C'è un altro problema. La sinistra ha sempre guardato alla posizione di potere, quindi il potere come qualcosa che si prende, formalmente concentrato in un punto o in un luogo. Dall'altra parte c'è quella che Foucault chiama microfisica del potere, ossia un potere non concentrato bensì diffuso; Romano, in modo non troppo dissimile, parla di politicità intrinseca, verticalmente e orizzontalmente diffusa, come il potenziale d'influenza e di condizionamento che i rapporti e le attività hanno nei confronti del potere e del dominio. Tra posizione di potere e potere diffuso (verticalmente e orizzontalmente) esiste un rapporto: il socialismo reale è entrato in un'irreversibile fase di ipostatizzazione nel momento in cui la posizione di potere si è isolata dalla trasformazione dei rapporti di potere. Si tratta di pensare ad una dinamica di interrelazione in un progetto di trasformazione complessivo. Se si guarda solo ai metafini si finisce per pensare il comunismo come ad un capitalismo senza capitalisti; dall'altra parte, se le trasformazioni dal medio raggio in giù non riescono a salire e mettere in discussione i livelli alti non hanno molte possibilità di arrivare a rotture effettive e a processi di fuoriuscita dal sistema, e ben presto si può tornare più indietro di dove si era partiti.

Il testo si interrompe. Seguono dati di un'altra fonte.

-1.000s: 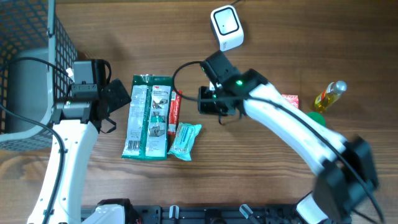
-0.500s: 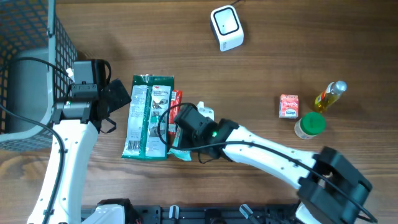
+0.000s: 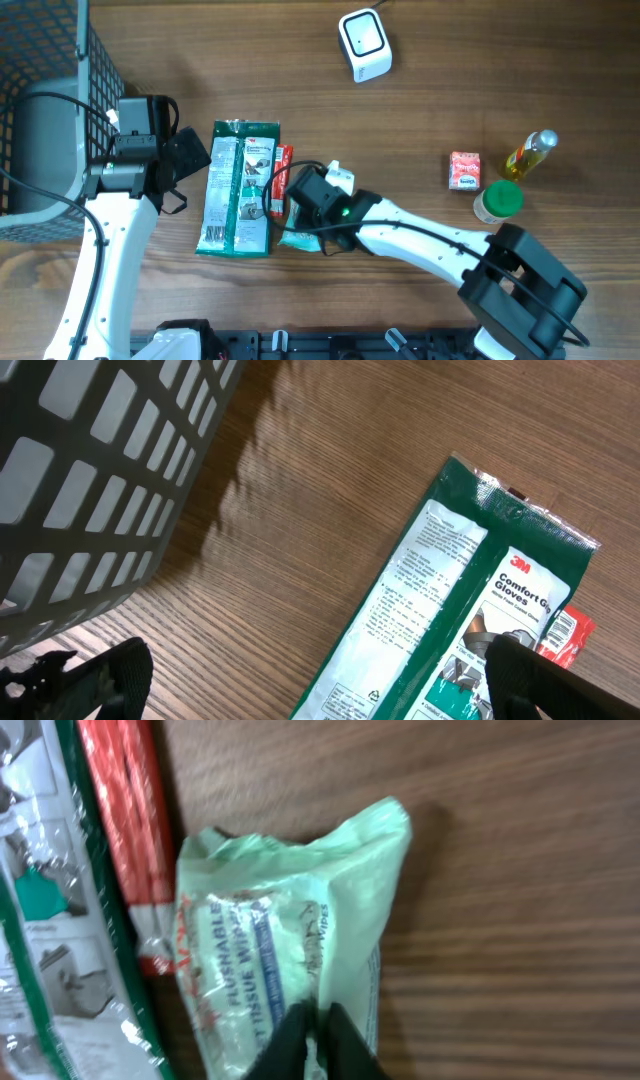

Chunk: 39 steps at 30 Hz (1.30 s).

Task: Scan the item barcode
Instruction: 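Lower the right gripper onto the green wipes packet and grasp it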

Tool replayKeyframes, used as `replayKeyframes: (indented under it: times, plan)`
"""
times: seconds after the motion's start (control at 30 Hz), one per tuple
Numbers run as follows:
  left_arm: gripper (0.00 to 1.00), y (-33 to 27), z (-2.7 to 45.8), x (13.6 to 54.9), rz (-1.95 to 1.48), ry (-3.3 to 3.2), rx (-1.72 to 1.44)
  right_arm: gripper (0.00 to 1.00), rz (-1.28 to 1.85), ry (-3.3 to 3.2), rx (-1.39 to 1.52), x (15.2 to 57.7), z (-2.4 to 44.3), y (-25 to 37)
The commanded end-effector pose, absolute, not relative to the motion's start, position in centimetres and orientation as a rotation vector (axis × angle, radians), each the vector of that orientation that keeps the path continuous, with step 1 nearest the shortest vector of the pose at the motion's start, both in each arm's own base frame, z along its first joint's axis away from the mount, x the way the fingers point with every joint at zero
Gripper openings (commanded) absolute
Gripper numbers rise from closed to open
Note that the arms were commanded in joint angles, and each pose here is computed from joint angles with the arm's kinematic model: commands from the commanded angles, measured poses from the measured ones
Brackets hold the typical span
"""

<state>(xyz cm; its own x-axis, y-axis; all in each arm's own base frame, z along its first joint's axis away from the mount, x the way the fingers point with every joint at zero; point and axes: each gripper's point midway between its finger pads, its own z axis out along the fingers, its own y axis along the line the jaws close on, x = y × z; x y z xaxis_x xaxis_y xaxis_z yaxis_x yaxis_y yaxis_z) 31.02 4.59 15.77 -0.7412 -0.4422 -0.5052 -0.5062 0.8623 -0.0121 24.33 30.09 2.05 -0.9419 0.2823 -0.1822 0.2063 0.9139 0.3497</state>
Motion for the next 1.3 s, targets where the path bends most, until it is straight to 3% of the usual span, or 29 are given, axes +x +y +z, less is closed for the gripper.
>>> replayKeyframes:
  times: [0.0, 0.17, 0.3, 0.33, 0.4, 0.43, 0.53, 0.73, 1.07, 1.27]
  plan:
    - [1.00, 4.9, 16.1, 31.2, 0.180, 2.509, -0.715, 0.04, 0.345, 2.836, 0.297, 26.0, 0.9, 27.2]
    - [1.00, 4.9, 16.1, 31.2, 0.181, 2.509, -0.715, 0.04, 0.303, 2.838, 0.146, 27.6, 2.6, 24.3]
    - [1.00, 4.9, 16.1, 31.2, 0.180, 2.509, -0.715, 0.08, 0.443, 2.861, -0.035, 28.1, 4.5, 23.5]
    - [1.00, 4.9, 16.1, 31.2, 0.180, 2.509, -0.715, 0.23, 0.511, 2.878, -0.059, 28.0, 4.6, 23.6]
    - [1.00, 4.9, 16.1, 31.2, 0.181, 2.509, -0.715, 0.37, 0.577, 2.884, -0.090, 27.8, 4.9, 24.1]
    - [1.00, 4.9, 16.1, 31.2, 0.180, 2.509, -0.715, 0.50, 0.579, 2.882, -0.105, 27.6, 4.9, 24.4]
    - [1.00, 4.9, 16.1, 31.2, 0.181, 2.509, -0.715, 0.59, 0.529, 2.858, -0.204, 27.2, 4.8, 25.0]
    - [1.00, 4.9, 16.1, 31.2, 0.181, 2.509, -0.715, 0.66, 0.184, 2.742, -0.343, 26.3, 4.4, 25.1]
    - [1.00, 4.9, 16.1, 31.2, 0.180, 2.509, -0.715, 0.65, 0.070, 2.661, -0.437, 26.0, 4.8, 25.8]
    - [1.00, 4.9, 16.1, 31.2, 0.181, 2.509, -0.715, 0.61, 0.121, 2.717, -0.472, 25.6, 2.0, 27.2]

Sono d'accordo sul fatto che i metafini vanno messi in discussione, ma il problema è da dove parti organizzativamente. Non ci servono grandi sbrodoloate ideologiche, come per esempio quelle di molta sinistra inglese. Io sono d'accordo con gli zapatisti su questo punto: "facendo domande si cammina". Il problema è, quali domande? In quali contesti politici e sociali? Quali risposte ci permettono di muovere il nostro movimento, creare dei limiti all'accumulazione attraverso dei nuovi commons e allo stesso tempo costruire comunità la dove possiamo? La politica è un processo di ricerca organizzativa, e quest'ultima non è altro che la creazione di networks sociali. Ma ditemi, perché dopo anni e anni che passa dai centri sociali la gente se ne va?